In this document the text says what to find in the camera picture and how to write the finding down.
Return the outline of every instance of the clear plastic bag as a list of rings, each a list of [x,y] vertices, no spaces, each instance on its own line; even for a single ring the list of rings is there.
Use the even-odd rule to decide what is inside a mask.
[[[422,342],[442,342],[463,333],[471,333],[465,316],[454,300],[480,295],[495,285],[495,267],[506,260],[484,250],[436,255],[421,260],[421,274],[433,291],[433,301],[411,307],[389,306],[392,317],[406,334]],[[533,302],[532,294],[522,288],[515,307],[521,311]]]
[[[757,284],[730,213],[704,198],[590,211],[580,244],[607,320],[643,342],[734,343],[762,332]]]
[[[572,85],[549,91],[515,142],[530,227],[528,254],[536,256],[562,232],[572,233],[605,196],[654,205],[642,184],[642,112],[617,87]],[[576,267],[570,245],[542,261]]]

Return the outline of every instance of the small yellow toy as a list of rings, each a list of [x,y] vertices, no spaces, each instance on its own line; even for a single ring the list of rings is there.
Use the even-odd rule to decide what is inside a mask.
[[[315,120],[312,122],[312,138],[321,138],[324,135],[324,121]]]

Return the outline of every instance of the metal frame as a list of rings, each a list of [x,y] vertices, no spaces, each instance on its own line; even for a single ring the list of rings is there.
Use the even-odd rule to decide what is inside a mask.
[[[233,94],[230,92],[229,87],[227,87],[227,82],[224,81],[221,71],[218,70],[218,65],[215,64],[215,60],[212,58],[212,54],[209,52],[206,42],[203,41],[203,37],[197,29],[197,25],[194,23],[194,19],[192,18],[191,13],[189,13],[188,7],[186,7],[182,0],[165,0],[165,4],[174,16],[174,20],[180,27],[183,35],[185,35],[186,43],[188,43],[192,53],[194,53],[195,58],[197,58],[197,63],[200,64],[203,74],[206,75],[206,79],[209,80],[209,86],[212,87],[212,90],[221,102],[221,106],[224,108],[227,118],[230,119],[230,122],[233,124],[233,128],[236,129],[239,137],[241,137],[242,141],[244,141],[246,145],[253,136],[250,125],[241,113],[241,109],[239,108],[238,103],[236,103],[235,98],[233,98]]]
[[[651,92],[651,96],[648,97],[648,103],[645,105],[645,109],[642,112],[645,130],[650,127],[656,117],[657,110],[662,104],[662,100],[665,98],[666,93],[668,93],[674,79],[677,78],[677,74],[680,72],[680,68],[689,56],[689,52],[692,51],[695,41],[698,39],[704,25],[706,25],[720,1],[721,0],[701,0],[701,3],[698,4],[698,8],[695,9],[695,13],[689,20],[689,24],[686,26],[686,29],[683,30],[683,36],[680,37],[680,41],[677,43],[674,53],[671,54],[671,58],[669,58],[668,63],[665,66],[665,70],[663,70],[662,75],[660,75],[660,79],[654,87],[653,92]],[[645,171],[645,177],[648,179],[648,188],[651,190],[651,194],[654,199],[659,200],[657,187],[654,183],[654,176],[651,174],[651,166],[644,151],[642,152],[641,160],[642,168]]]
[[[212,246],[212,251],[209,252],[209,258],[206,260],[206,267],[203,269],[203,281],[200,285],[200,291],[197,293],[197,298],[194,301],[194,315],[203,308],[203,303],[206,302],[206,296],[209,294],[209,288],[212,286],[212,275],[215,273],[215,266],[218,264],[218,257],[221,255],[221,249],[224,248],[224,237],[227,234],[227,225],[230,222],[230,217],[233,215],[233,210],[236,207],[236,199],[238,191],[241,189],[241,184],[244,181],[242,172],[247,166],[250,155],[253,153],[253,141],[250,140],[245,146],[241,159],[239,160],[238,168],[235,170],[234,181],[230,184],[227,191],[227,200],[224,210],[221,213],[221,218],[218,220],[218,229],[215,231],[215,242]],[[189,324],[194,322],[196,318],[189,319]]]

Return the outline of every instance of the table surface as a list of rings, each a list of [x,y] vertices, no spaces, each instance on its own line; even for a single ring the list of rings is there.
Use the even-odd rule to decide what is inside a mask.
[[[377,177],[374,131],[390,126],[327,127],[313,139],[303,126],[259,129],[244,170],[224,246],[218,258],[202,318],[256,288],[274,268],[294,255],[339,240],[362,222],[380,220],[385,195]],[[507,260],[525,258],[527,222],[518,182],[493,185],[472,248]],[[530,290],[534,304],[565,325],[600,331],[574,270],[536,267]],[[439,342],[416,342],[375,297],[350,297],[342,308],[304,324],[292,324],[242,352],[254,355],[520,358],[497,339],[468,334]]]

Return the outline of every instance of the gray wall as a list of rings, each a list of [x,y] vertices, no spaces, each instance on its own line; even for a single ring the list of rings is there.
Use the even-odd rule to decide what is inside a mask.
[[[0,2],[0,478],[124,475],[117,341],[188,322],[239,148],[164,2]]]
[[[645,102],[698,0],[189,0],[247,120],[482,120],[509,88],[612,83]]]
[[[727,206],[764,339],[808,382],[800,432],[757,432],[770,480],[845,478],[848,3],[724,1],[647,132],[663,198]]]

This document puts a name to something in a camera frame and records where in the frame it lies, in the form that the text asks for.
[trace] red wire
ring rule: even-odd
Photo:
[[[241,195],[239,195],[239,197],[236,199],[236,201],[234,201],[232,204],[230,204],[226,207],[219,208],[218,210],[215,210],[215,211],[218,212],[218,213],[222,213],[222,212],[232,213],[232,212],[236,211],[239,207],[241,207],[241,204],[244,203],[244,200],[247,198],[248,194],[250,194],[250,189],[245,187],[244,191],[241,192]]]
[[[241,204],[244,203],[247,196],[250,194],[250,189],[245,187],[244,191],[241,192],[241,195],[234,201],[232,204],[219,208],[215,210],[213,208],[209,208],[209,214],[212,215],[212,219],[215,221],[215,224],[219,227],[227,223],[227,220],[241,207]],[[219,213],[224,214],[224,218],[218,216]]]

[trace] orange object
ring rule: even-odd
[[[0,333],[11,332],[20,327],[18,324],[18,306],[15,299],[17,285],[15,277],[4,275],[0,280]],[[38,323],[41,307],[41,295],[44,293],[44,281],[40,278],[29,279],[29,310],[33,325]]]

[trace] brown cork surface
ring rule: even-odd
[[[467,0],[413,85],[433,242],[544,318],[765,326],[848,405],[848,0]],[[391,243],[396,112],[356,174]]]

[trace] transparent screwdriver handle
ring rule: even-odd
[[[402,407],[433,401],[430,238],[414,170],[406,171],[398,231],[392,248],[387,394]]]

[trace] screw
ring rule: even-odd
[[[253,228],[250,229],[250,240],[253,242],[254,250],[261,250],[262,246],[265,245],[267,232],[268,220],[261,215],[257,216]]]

EXERCISE DETAILS: Return the listing above in full, character for character.

WRITTEN SOLUTION:
In this document the text says what to find in the camera picture and how to write the finding down.
Return the outline of every instance of the clear plastic bag as a list of rings, each a list of [x,y] vertices, no spaces, each instance on its own line; even for a single ring the list of rings is there.
Use the even-odd rule to decide what is inside a mask.
[[[422,342],[442,342],[463,333],[471,333],[465,316],[454,300],[480,295],[495,285],[495,267],[506,260],[484,250],[436,255],[421,260],[421,274],[433,291],[433,301],[411,307],[389,306],[392,317],[406,334]],[[533,302],[532,294],[522,288],[515,307],[521,311]]]
[[[757,284],[730,213],[704,198],[590,211],[580,244],[607,320],[643,342],[734,343],[762,332]]]
[[[572,85],[549,91],[515,142],[530,227],[528,254],[536,256],[562,232],[572,233],[605,196],[654,205],[642,184],[642,112],[617,87]],[[576,267],[570,245],[542,261]]]

Return the outline of every instance of the small yellow toy as a list of rings, each a list of [x,y] vertices, no spaces, each instance on its own line; even for a single ring the list of rings is there.
Use the even-odd rule to decide what is inside a mask.
[[[315,120],[312,122],[312,138],[321,138],[324,135],[324,121]]]

Return the outline of every instance of the metal frame as a list of rings, each a list of [x,y] vertices, no spaces, each instance on its own line; even for a single ring the list of rings is there.
Use the even-odd rule to decide what is inside a mask.
[[[233,94],[230,92],[229,87],[227,87],[227,82],[224,81],[221,71],[218,70],[218,65],[215,64],[215,60],[212,58],[212,54],[209,52],[206,42],[203,41],[203,37],[197,29],[197,25],[194,23],[194,19],[192,18],[191,13],[189,13],[188,7],[186,7],[182,0],[165,0],[165,4],[174,16],[174,20],[180,27],[183,35],[185,35],[186,43],[188,43],[192,53],[194,53],[195,58],[197,58],[197,63],[200,64],[203,74],[206,75],[206,79],[209,80],[209,86],[212,87],[212,90],[221,102],[221,106],[224,108],[227,118],[230,119],[230,122],[233,124],[233,128],[236,129],[239,137],[241,137],[242,141],[244,141],[246,145],[253,136],[250,125],[241,113],[241,109],[239,108],[238,103],[236,103],[235,98],[233,98]]]
[[[651,92],[651,96],[648,97],[648,103],[645,105],[645,109],[642,112],[645,130],[650,127],[656,117],[657,110],[662,104],[662,100],[665,98],[666,93],[668,93],[674,79],[677,78],[677,74],[680,72],[680,68],[689,56],[689,52],[692,51],[695,41],[698,39],[704,25],[706,25],[720,1],[721,0],[701,0],[701,3],[698,4],[698,8],[695,9],[695,13],[689,20],[689,24],[686,26],[686,29],[683,30],[683,36],[680,37],[680,41],[677,43],[674,53],[671,54],[671,58],[669,58],[668,63],[665,66],[665,70],[663,70],[662,75],[660,75],[660,79],[654,87],[653,92]],[[645,171],[645,177],[648,179],[648,188],[651,190],[651,194],[654,199],[659,200],[657,187],[654,183],[654,176],[651,174],[651,166],[644,151],[642,152],[641,160],[642,168]]]
[[[212,246],[212,251],[209,252],[209,258],[206,260],[206,267],[203,269],[203,281],[200,285],[200,291],[197,293],[197,298],[194,301],[194,315],[203,308],[203,303],[206,302],[206,296],[209,294],[209,288],[212,286],[212,275],[215,273],[215,266],[218,264],[218,257],[221,255],[221,249],[224,248],[224,237],[227,234],[227,225],[230,222],[230,217],[233,215],[233,210],[236,207],[236,199],[238,191],[241,189],[241,184],[244,181],[242,172],[247,166],[250,155],[253,153],[253,141],[250,140],[245,146],[241,159],[239,160],[238,168],[235,170],[234,181],[230,184],[227,191],[227,200],[224,210],[221,213],[221,218],[218,220],[218,229],[215,231],[215,242]],[[189,324],[194,322],[196,318],[189,319]]]

Return the outline of every instance of the table surface as a list of rings, each a list of [x,y] vertices, no spaces, each instance on its own line; even for a single ring the list of rings is there.
Use the even-odd rule to decide what is inside a mask.
[[[377,177],[374,131],[390,126],[327,127],[313,139],[303,126],[259,129],[244,170],[224,246],[218,258],[202,318],[256,288],[274,268],[294,255],[339,240],[362,222],[380,220],[385,195]],[[507,260],[525,258],[527,222],[518,182],[493,185],[472,248]],[[530,290],[534,304],[565,325],[600,331],[574,270],[536,267]],[[439,342],[416,342],[375,297],[350,297],[342,308],[304,324],[292,324],[242,352],[254,355],[520,358],[497,339],[468,334]]]

Return the outline of every instance of the gray wall as a list of rings, each a list of [x,y] vertices, no spaces, each instance on its own line; even for a single ring the list of rings is there.
Use the even-odd rule to decide what is inside a mask.
[[[0,2],[0,478],[124,475],[117,341],[188,322],[239,148],[164,2]]]
[[[645,102],[698,0],[189,0],[247,120],[482,120],[509,88],[612,83]]]
[[[727,206],[764,339],[808,382],[800,432],[757,432],[770,480],[845,478],[848,3],[724,1],[647,132],[663,198]]]

This document puts a name to something in a camera frame and records where in the frame it lies, in the form that the text asks for.
[trace] red wire
ring rule: even-odd
Photo:
[[[241,195],[239,195],[239,197],[236,199],[236,201],[234,201],[232,204],[230,204],[226,207],[219,208],[218,210],[215,210],[215,211],[218,212],[218,213],[222,213],[222,212],[232,213],[232,212],[236,211],[239,207],[241,207],[241,204],[244,203],[244,200],[247,198],[248,194],[250,194],[250,189],[245,187],[244,191],[241,192]]]
[[[241,204],[244,203],[247,196],[250,194],[250,189],[245,187],[244,191],[241,192],[241,195],[234,201],[232,204],[219,208],[215,210],[213,208],[209,208],[209,214],[212,215],[212,219],[215,221],[215,224],[219,227],[227,223],[227,220],[241,207]],[[219,213],[224,214],[224,218],[218,216]]]

[trace] orange object
ring rule: even-odd
[[[0,333],[11,332],[20,327],[18,324],[18,306],[15,299],[17,285],[15,277],[4,275],[0,280]],[[38,323],[41,307],[41,295],[44,293],[44,281],[40,278],[29,279],[29,310],[33,325]]]

[trace] brown cork surface
ring rule: even-odd
[[[467,0],[413,85],[433,242],[544,318],[765,326],[848,405],[848,0]],[[391,243],[396,112],[356,174]]]

[trace] transparent screwdriver handle
ring rule: even-odd
[[[402,407],[433,401],[430,238],[414,170],[406,171],[398,231],[392,248],[387,394]]]

[trace] screw
ring rule: even-odd
[[[253,228],[250,229],[250,240],[253,242],[254,250],[261,250],[262,246],[265,245],[267,232],[268,220],[261,215],[257,216]]]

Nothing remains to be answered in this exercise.